Modèles de couvertures et couvertures originales

La seconde caractéristique visuelle du « cahier de doléances » est sa couverture avec son titre (ou l’absence de couverture et de titre).

Pour les cahiers d’écolier dont la couverture initiale est le plus souvent unicolore, pelliculée, avec un petit rectangle blanc pour inscrire un titre ou un nom, on trouve deux cas de figure :

  • aucune inscription sur la couverture du cahier (par exemple ci-contre Dampierre-sur-Boutonne), ou bien un ou deux mots manuscrits au crayon ou encore une petite étiquette avec le nom de la commune, parfois la mention « cahier de doléances ») de sorte que le cahier se présente comme un objet tout à fait banal, voire non identifié… ; c’est le cas pour environ 35 communes), sans corrélation là non plus avec la population ou le nombre final de contributions ;
  • collage d’une feuille A4 (ou A5 pour les cahiers petits formats) inspirée d’un modèle existant ou personnalisée.

Les documents reliés manuellement ou agrafés incluent majoritairement une couverture (premier feuillet) agrémenté dans la majorité des cas de reliure d’une feuille transparente pour protéger et consolider la brochure (avec un feuillet cartonné à la fin) selon les bonnes pratiques administratives.

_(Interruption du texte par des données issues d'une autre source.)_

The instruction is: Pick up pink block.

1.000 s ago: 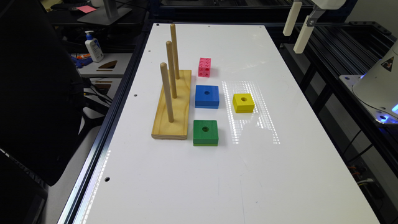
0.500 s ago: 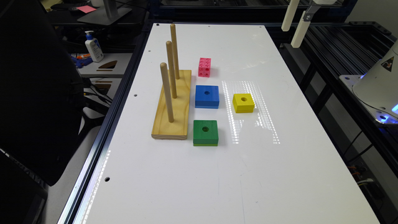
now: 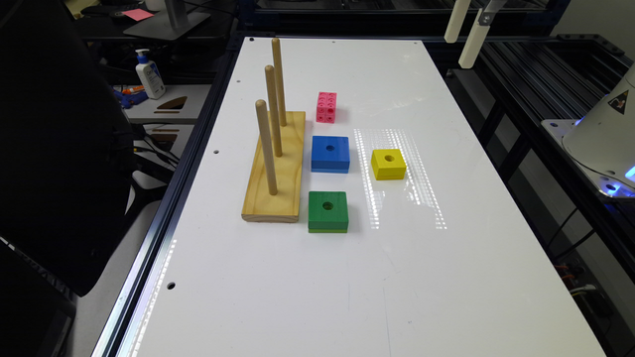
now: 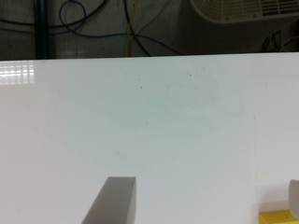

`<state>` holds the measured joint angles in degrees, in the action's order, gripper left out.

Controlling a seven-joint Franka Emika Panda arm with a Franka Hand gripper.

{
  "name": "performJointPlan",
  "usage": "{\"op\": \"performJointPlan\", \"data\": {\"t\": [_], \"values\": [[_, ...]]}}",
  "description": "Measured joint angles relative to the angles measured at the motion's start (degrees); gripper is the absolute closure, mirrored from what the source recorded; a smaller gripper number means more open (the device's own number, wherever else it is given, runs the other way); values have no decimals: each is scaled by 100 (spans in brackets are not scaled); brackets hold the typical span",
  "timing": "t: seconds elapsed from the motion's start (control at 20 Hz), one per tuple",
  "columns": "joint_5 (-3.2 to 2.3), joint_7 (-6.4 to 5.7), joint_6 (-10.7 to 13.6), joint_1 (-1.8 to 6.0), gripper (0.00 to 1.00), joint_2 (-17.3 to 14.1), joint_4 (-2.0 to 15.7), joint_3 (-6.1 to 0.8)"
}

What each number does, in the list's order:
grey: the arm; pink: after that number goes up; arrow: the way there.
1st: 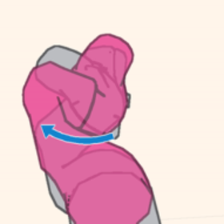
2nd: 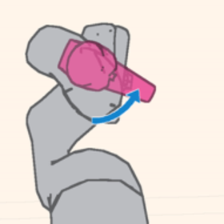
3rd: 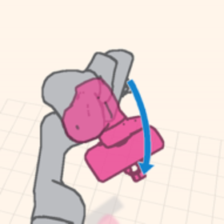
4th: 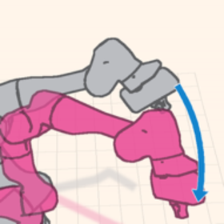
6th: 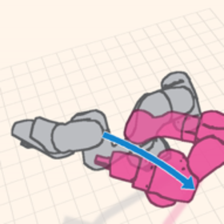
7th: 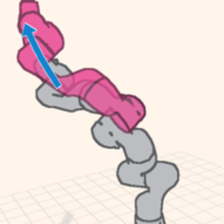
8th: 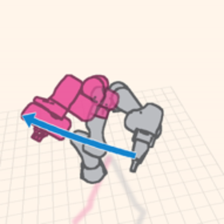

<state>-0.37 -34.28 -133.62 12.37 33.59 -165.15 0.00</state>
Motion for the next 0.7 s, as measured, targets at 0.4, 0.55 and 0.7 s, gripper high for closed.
{"op": "performJointPlan", "data": {"t": [0.4,0.55,0.7], "values": [[0,210,-251,206,0,-498,300,1],[0,230,-394,231,0,-798,465,0],[0,251,-441,249,0,-1038,631,0]]}}
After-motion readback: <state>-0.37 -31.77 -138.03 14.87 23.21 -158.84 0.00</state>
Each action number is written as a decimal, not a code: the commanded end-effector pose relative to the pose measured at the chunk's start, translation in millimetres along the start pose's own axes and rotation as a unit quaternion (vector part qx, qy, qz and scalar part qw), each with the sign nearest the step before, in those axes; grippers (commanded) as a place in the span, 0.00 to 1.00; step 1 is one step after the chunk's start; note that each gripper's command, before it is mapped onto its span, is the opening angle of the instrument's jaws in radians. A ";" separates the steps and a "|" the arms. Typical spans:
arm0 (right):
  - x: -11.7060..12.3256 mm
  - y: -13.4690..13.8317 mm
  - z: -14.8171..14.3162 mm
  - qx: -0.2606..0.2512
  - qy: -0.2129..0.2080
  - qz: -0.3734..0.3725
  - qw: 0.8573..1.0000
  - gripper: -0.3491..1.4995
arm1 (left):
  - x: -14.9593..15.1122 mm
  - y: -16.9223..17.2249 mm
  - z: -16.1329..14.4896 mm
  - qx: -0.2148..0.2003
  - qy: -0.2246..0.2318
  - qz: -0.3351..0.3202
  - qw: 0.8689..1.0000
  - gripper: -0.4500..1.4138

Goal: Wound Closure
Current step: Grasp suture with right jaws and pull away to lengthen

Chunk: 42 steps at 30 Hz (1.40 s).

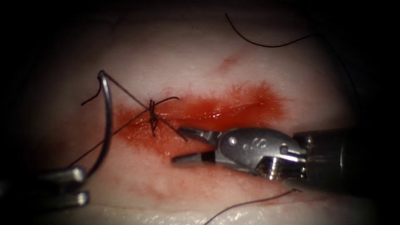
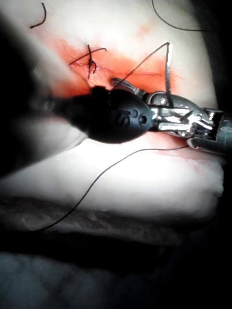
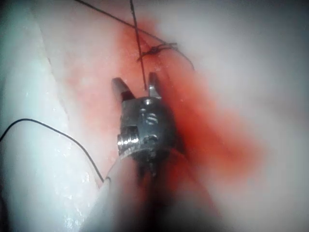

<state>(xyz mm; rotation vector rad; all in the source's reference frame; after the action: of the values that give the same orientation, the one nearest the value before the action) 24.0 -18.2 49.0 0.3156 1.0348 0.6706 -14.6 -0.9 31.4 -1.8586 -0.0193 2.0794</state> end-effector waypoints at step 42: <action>8.2 -16.6 -6.2 0.056 0.045 -0.095 0.993 0.79 | -0.4 6.8 -5.1 0.028 -0.014 -0.043 0.999 0.00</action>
<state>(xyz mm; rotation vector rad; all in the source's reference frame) 26.7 -25.5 31.0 0.2515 1.1647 0.4384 -9.9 -6.9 28.9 -1.7464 0.0008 2.0299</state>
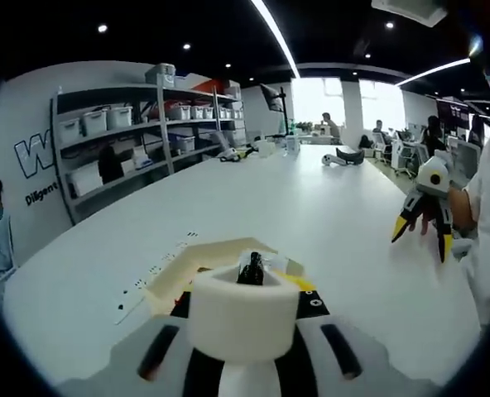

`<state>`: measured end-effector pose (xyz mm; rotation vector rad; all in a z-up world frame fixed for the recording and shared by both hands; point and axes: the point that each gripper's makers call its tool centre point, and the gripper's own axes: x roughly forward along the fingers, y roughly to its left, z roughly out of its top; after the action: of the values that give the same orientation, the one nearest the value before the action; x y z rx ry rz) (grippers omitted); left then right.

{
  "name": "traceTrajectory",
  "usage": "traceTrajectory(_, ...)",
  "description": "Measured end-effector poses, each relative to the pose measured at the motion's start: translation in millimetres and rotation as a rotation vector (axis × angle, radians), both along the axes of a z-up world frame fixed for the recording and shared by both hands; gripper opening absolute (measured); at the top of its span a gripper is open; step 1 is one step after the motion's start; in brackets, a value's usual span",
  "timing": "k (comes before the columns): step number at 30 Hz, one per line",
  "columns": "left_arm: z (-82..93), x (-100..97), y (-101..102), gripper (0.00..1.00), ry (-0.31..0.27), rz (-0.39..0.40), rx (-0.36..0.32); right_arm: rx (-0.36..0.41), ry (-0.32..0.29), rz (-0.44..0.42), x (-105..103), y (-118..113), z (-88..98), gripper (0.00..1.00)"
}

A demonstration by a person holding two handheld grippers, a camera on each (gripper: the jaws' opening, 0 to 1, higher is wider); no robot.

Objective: Place the target food into the container with the food tongs after gripping and lifting it, then release it inside without dropping or visibly crushing the food.

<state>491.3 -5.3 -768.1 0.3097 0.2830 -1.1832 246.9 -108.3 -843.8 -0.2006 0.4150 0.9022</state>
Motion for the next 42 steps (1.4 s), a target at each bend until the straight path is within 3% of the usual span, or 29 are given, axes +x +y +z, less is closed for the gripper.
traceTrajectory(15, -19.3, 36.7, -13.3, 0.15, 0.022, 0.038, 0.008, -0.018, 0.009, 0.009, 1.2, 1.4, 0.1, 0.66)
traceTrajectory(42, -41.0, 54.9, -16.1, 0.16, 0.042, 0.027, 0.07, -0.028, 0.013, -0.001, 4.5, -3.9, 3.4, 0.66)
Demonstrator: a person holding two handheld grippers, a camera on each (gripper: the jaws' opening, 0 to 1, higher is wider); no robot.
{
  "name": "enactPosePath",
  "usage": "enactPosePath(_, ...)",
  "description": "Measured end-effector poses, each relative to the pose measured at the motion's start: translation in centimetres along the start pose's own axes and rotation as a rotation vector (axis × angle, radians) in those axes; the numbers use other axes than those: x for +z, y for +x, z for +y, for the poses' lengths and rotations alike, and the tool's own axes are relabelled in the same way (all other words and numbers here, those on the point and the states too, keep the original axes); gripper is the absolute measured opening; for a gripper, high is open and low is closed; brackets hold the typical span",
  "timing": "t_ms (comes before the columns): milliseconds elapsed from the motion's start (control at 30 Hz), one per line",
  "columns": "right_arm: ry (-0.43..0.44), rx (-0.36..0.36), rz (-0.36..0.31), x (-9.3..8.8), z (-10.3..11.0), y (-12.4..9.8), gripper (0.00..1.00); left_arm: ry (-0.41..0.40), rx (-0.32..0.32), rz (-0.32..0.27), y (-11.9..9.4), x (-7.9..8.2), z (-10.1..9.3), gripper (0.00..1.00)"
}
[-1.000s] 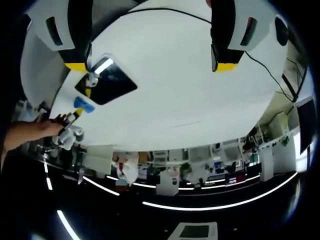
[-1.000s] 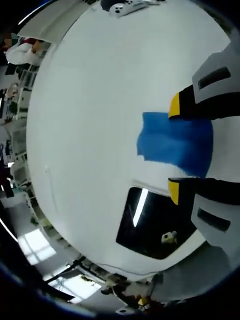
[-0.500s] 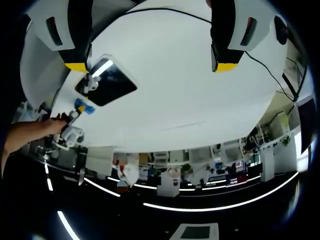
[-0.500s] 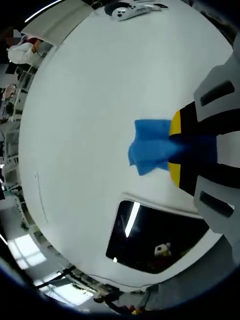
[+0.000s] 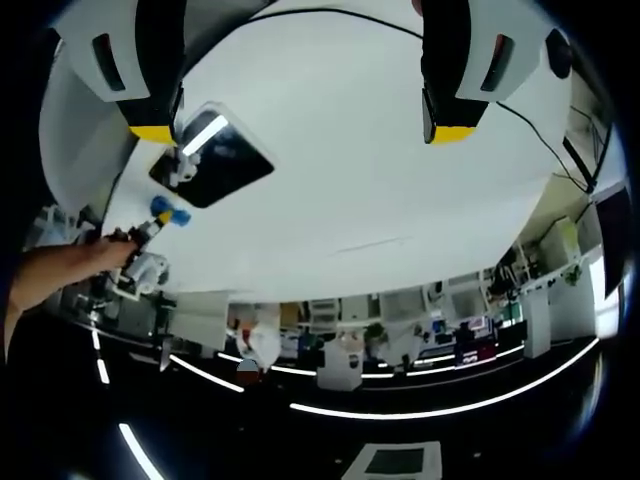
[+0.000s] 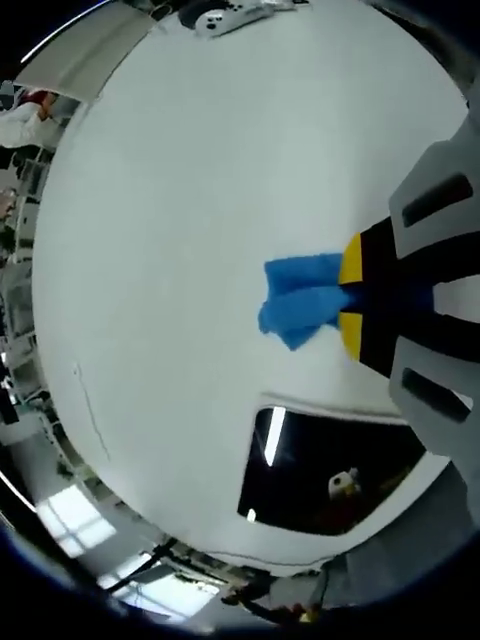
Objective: Wipe the mirror surface with the cleaning cloth until all visible marks leave the cleaned area.
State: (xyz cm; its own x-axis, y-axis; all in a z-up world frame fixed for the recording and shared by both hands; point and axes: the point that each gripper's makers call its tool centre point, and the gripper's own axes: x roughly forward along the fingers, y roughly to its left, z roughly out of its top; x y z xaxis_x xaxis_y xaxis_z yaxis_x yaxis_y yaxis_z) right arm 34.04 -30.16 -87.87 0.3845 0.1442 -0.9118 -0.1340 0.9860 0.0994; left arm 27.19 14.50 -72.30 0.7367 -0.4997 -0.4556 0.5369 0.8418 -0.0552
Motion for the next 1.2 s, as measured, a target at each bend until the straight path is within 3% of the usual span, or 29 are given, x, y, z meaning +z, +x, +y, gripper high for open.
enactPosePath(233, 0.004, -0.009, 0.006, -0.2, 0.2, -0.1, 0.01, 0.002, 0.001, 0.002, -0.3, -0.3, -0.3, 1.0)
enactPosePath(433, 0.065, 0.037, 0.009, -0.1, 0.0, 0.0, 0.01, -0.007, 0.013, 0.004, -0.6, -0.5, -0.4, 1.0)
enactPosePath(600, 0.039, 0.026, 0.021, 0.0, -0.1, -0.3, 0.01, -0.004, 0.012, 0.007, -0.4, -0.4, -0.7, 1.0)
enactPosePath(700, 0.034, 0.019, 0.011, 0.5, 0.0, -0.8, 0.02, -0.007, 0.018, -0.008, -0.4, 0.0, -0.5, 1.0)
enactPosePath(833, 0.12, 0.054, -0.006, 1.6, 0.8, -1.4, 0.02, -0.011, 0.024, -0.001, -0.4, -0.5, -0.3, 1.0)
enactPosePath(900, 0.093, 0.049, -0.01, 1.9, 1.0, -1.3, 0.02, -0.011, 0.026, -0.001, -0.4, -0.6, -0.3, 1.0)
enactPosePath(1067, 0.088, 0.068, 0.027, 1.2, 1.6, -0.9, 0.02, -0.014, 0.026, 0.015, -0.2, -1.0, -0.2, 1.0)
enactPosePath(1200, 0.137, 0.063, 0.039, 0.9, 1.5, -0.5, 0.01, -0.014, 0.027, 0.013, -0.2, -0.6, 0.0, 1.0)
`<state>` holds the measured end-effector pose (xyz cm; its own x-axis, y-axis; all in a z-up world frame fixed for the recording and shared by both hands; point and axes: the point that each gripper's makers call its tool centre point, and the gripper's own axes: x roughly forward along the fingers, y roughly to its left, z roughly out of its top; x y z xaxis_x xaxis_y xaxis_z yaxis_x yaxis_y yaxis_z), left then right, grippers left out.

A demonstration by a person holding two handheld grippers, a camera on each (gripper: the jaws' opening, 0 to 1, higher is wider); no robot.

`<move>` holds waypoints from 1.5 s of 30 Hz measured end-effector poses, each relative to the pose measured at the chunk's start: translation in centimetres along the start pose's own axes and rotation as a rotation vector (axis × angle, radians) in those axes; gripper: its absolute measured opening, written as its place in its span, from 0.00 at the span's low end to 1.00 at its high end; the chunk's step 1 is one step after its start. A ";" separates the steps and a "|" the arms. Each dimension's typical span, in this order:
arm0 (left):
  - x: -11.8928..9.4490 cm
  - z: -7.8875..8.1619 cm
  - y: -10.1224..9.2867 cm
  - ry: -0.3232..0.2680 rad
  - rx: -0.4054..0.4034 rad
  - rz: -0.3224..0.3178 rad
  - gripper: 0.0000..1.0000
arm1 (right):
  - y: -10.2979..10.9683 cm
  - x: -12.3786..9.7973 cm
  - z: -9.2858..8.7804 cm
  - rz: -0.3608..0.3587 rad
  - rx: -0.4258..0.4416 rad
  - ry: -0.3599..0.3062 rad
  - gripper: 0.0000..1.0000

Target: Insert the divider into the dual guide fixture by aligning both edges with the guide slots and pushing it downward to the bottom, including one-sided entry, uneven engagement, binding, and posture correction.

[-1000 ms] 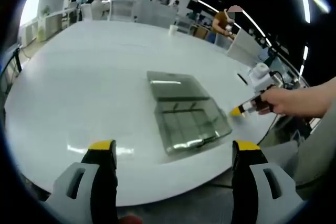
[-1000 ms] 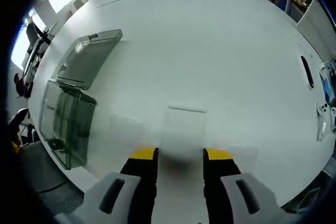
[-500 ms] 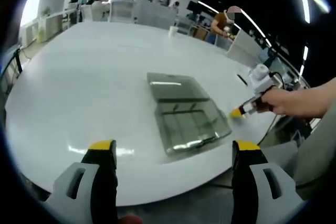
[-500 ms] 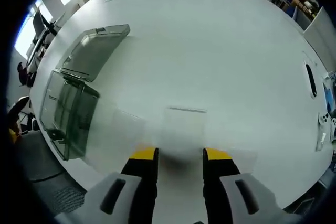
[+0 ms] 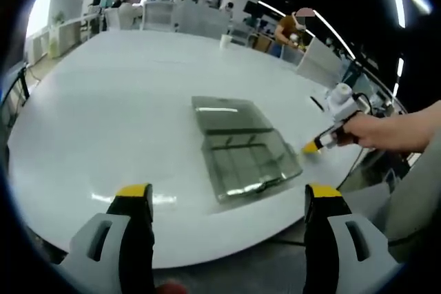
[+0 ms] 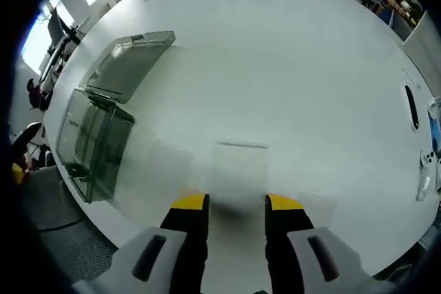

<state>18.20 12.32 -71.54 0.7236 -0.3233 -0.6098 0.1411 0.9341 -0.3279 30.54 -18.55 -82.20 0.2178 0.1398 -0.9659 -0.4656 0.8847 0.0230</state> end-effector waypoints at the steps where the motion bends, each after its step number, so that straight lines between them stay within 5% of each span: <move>1: 0.0 0.0 0.0 -0.001 0.001 0.000 0.89 | 0.0 0.0 -0.1 0.001 -0.001 0.000 0.27; 21: 0.1 0.3 -0.9 0.003 0.023 -0.019 0.89 | 0.6 -0.9 -1.2 0.049 0.003 -0.025 0.27; 45: 0.7 0.1 -3.4 0.012 0.046 -0.091 0.86 | 4.5 -4.9 0.4 0.130 -0.064 -0.146 0.27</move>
<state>18.27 8.96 -70.80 0.6980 -0.4089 -0.5878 0.2368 0.9065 -0.3494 27.72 -15.12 -77.28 0.2726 0.3179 -0.9081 -0.5502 0.8258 0.1239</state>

Il existe deux modèles principaux (collés sur les cahiers ou comme couverture des documents reliés ou agragés). Ce sont :

  1. le modèle de l’AMF (Association des Maires de France) qui est le plus utilisé (200 communes sur 451) ;
  2. le modèle de l’AMRF (Association des Maires ruraux de France) repris par 10 communes dont la population varie entre 100 et 3500 habitants.

Le modèle AMRF, bien que vingt fois mois repris que celui de l’AMF, est cependant le plus ancien, l’initiative des « cahiers de doléances » ayant été lancée le 5 décembre 2018 par l’AMRF et son président, Vanik Berberian, initiative relayée ensuite par l’Association des Maires de France.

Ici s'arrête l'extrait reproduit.